◆ **WHAT THE TASK REQUIRES**: Although pictures appear in the data, the answer should contain only the lines from its start through the line with "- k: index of", written out exactly.

───── INPUT DATA ─────

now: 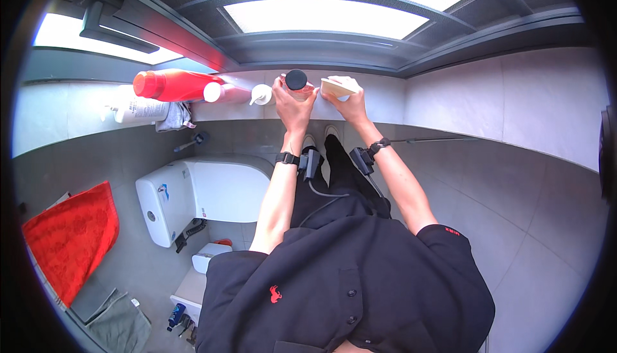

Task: The person is seen scrubbing the inside of a toilet bowl with a brush.

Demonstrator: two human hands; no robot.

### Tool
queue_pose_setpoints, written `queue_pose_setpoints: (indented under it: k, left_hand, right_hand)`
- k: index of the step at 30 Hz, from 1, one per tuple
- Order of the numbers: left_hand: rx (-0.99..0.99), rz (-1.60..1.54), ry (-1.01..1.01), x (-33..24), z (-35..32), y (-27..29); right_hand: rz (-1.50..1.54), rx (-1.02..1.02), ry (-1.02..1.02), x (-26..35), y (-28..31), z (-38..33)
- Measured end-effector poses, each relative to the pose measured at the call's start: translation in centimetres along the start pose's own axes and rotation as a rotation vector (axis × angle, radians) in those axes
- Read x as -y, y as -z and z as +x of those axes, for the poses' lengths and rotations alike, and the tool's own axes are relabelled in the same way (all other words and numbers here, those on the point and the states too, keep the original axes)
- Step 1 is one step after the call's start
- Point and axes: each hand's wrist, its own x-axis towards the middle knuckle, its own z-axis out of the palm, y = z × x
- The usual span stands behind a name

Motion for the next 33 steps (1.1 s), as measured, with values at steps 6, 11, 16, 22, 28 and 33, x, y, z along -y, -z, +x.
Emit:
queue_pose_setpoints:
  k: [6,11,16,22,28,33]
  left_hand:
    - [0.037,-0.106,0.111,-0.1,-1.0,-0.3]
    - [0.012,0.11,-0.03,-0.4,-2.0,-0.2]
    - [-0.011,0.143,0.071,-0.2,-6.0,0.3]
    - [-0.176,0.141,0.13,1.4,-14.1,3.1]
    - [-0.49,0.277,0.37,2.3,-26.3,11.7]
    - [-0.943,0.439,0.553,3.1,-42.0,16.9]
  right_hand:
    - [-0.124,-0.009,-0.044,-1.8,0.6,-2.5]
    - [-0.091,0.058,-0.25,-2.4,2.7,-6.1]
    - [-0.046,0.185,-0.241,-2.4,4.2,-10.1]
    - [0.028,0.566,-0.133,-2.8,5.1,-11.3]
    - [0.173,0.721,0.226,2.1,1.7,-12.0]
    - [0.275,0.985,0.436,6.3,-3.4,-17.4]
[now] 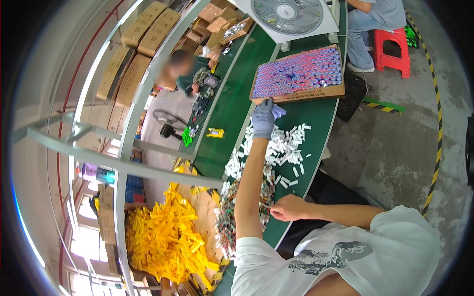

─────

◆ **TASK OUTPUT**:
now: 

Task: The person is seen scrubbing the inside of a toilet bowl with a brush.

Demonstrator: two human hands; no robot.

### Tool
queue_pose_setpoints, written `queue_pose_setpoints: (indented under it: k, left_hand, right_hand)`
- k: index of the step at 30 Hz, from 1, one per tuple

No more output is given for this exercise.